TASK TO CARRY OUT: Reproduce the first line of the material below and each line after it, exactly, through the line containing "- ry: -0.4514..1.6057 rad", and give nothing more.

▼

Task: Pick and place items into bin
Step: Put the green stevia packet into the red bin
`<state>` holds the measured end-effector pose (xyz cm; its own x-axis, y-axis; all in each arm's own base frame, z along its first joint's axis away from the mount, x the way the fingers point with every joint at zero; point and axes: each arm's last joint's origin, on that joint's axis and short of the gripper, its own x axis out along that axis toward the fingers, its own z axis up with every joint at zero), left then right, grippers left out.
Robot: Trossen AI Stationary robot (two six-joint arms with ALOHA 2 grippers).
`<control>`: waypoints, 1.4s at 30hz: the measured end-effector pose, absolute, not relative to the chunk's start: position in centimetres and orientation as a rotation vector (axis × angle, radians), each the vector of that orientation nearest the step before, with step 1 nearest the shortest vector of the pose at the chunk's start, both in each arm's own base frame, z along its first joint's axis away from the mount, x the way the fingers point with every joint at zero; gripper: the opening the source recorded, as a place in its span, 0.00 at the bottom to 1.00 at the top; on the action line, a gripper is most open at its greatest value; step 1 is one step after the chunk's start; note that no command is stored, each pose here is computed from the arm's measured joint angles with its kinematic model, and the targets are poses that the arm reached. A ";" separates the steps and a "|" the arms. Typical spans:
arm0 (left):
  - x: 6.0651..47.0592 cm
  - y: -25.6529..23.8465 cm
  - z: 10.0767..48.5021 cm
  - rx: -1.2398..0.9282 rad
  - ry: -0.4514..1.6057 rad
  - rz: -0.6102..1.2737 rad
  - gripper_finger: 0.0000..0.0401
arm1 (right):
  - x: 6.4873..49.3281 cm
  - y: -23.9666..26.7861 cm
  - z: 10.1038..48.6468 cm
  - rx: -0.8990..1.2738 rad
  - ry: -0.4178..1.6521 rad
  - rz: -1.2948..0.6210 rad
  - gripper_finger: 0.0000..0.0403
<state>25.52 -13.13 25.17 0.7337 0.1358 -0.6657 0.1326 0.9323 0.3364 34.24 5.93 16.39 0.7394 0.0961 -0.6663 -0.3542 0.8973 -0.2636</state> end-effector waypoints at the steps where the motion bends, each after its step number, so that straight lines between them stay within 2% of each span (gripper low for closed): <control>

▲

TASK OUTPUT:
Task: Pick and place items into bin
Step: Put the green stevia packet into the red bin
`<state>` holds the measured end-effector pose (xyz cm; its own x-axis, y-axis; all in each arm's own base frame, z along its first joint's axis away from the mount, x the way the fingers point with every joint at zero; point and axes: each arm's last joint's origin, on that joint's axis and short of the gripper, its own x axis out along that axis toward the fingers, its own z axis up with every joint at zero), left then right, grippers left out.
Robot: Trossen AI Stationary robot (two six-joint arms with ALOHA 2 grippers).
`<control>`: waypoints, 1.4s at 30hz: the measured end-effector pose, absolute, not relative to the chunk's start: position in centimetres and orientation as a rotation vector (axis × angle, radians), each the vector of that orientation nearest the step before, with step 1 nearest the shortest vector of the pose at the chunk's start, both in each arm's own base frame, z along its first joint's axis away from the mount, x the way the fingers point with every joint at zero; gripper: the opening the source recorded, as a place in its span, 0.00 at the bottom to 1.00 at the top; on the action line, a gripper is most open at its greatest value; step 1 is one step after the chunk's start; note that no command is stored, each pose here is computed from the arm's measured joint angles with its kinematic model, and the targets are poses that the arm reached. A ";" separates the steps and a "|" the arms. Typical spans:
arm0 (left):
  - x: 6.0651..47.0592 cm
  - y: -25.6529..23.8465 cm
  - z: 10.0767..48.5021 cm
  - rx: -1.2398..0.9282 rad
  - ry: -0.4514..1.6057 rad

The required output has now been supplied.